Solving these non-mathematical problems are capturing people’s attention and imagination. More importantly, these advances in AI aren’t being kept behind IBM, Google and Microsoft’s closed doors.
For small businesses, big tech companies like Microsoft and Google sell simple software plugins (called APIs) that can do basic AI-enabled tasks on your laptop. If you have data about your business, they can probably help you find valuable information in it.
However, it’s a sort of “trickle-down economics” right now with AI. A lot of the most exciting applications are only being deployed within the big tech companies who have the required data and expertise to innovate for themselves. The capabilities that trickle down into APIs for smaller businesses are very narrow compared to these more powerful applications.
The next challenge is making more (if not all) of those transformative applications accessible for mom and pop businesses. The reason it hasn’t happened yet is because AI requires a huge amount of data to work. Many of the widely available applications are based on public data sets. For instance, Wikipedia provides an amazing database for learning languages and translation. But, it’s extremely difficult for an SMB to provide a similar amount of data because their business’s operations just aren’t at the needed scale scale. The only AI they could develop would have to be way less sophisticated than what enterprises are doing.
If we are to get AI for relatively small cases, or really, more individualized data, AI needs to get better at figuring out context. That would mean an AI that can pull relevant, but different types of data sets to add to the small data set and aggregate them into something large enough to make a prediction. In other words, we need AI that can see the bigger picture.
This AI with perspective will come from developing transfer learning and representation learning. Transfer learning is the ability to apply learning in one domain to another. Connecting a capability for identifying trucks in video and another capability for identifying sedans will make a capability that is overall better at identifying all cars. Representation learning is making data too complicated to be used in AI into something more easily process. As we improve on both representation and transfer learning, we will be able to connect more applications for more individualized data.

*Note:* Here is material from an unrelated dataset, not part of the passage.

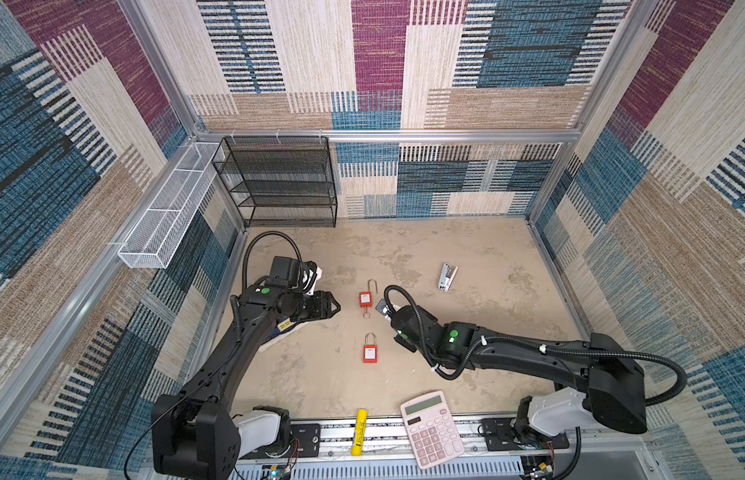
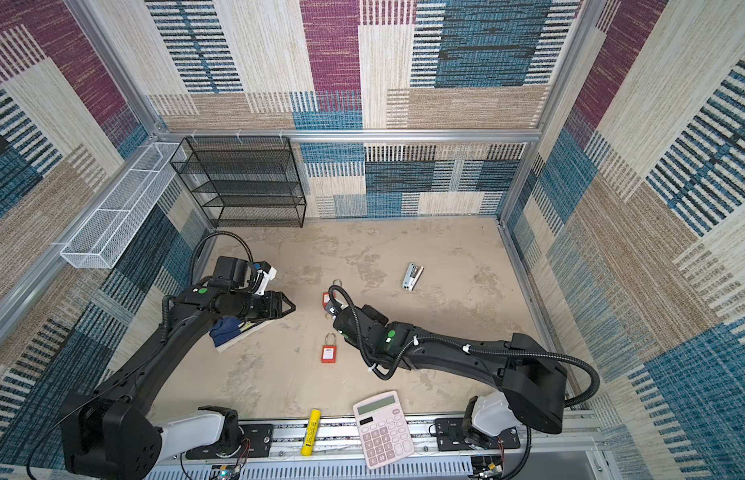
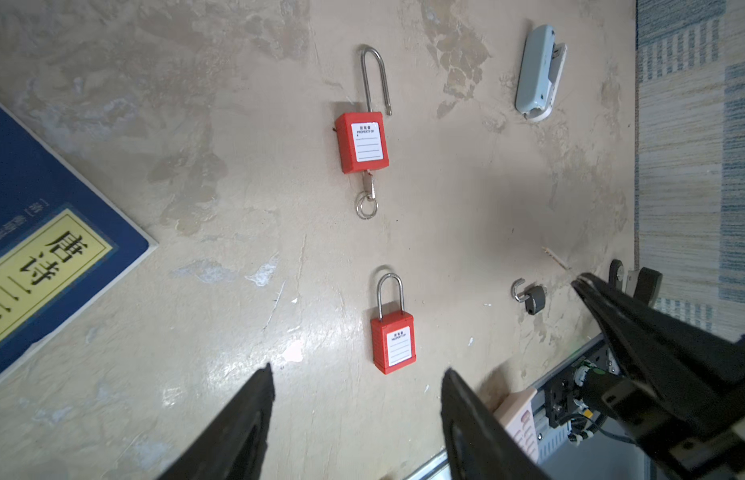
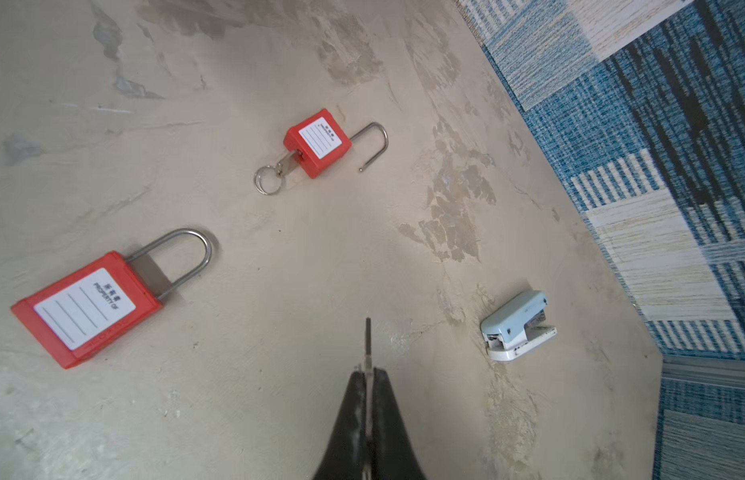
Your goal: Lock with the key
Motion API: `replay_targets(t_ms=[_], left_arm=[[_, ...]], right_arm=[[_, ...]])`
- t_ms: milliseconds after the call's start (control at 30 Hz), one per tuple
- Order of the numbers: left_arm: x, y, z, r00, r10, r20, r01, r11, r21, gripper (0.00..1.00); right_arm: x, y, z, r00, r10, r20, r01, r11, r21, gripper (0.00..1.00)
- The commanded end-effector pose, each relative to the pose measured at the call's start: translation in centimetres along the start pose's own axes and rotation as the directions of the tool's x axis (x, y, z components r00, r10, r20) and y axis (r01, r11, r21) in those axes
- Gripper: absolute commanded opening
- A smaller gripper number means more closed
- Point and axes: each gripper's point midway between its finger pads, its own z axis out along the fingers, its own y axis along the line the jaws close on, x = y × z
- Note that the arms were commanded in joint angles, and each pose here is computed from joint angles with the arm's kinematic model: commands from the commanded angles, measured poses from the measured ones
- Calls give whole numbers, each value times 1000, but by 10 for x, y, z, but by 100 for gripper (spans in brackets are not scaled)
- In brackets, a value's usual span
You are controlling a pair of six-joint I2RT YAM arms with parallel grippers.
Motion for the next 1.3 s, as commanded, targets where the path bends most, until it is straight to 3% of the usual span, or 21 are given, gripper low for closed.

These challenges with small data problems are something I find particularly interesting because there are so many applications, it’s a very big and very long tail. However, I don’t see big tech companies moving very quickly to make AI happen for SMBs, and I don’t see any SMBs who have been able to figure out how to develop AI for themselves without solving this context problem. [If you know of any SMBs developing their own AI, let me know. Startups are maybe an example of an SMB, but their AI products are for enterprise or end consumers, so they don’t really count.]
In any case, many big businesses are deploying AI wherever they can, which means that AI is meeting, if not beating, enterprise expectations. Happy customers will mean more investment, and more investment will hopefully mean that soon mom and pop will be having their fun, too.
This post is the first of many where I explore why AI is taking off again, and whether we’re likely to face another AI winter. These posts will vary between short attempts at explanations, long attempts at explanations, and perhaps a few proper articles. Let me know what you think!